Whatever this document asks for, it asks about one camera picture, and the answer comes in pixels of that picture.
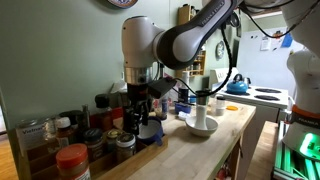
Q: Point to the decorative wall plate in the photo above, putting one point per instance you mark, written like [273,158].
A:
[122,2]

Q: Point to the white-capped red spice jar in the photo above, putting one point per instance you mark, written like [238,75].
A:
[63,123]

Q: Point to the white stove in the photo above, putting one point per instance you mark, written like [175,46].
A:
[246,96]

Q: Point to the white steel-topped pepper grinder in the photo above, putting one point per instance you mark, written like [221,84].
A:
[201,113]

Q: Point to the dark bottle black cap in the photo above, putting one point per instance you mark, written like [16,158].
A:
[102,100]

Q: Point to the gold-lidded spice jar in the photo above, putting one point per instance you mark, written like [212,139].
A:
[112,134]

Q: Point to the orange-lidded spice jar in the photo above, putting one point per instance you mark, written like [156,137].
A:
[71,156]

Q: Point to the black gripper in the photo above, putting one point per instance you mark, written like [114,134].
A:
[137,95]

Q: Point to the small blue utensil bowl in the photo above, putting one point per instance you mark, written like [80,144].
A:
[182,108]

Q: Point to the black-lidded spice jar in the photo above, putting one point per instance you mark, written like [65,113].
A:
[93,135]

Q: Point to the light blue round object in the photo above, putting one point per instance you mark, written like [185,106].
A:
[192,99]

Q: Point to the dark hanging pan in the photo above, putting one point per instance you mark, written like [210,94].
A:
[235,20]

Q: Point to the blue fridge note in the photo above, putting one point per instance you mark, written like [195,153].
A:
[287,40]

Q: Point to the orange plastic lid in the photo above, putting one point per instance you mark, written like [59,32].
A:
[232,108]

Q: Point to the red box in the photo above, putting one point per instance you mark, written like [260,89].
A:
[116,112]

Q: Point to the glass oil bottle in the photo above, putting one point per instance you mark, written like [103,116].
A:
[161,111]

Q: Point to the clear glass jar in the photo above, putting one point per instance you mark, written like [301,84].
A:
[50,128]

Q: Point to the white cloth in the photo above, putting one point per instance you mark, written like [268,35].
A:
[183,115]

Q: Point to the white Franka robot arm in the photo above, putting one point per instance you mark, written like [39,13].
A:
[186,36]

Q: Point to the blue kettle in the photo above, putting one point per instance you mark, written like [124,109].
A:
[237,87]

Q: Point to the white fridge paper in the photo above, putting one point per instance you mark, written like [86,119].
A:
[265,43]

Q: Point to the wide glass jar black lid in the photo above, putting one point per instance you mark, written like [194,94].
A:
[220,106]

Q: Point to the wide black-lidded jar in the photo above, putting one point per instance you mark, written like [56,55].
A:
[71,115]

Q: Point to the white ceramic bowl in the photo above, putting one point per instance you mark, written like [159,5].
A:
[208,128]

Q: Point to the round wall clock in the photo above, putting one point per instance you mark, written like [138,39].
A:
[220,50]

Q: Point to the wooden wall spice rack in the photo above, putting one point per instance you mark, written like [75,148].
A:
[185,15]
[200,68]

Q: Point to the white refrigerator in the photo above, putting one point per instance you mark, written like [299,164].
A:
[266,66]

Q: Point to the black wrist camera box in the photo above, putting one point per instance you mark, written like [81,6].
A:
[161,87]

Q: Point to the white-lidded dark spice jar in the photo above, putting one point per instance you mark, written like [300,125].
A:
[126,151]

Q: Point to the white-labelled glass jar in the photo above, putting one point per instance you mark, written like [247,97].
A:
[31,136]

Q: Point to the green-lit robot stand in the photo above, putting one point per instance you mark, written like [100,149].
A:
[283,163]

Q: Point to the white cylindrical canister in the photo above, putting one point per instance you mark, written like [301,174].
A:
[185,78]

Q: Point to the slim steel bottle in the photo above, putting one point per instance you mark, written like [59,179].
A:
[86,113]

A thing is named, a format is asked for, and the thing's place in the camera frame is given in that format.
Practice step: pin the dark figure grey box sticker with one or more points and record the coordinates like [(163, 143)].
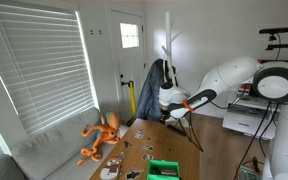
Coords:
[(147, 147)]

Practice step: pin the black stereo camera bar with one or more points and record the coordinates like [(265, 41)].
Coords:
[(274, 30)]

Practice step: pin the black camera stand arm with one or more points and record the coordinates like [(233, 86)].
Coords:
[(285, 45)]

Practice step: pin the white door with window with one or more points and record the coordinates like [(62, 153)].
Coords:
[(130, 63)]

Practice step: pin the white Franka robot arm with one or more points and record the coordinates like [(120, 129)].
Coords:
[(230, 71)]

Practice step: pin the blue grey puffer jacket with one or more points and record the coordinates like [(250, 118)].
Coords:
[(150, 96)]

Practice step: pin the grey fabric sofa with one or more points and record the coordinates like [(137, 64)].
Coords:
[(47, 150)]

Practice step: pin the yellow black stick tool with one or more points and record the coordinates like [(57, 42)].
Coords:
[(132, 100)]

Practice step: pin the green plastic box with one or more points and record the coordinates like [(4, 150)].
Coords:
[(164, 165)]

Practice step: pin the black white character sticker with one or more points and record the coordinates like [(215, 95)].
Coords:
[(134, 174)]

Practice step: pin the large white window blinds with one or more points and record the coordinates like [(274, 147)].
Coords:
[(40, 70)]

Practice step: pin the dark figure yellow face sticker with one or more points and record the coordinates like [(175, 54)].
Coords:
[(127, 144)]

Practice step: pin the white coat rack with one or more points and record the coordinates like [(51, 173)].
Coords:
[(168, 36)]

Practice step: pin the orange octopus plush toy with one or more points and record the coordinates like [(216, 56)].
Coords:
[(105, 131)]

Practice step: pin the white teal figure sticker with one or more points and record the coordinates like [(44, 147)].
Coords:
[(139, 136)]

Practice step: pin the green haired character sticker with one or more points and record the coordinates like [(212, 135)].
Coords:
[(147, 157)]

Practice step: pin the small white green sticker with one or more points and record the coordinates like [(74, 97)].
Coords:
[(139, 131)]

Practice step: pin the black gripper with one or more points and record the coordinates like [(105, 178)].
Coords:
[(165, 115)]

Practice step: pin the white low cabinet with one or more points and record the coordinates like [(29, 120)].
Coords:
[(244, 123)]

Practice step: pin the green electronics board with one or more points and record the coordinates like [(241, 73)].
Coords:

____________

Directions for this task
Only lines containing the word "grey" should appear in the answer, and every such line from the records above must be there.

Solution to the problem
Practice step: pin the dark figure grey box sticker with one or more points and record the coordinates like [(163, 143)].
Practice step: pin the blue grey puffer jacket with one or more points and record the coordinates like [(250, 118)].
Practice step: pin the grey fabric sofa with one or more points and record the coordinates like [(137, 64)].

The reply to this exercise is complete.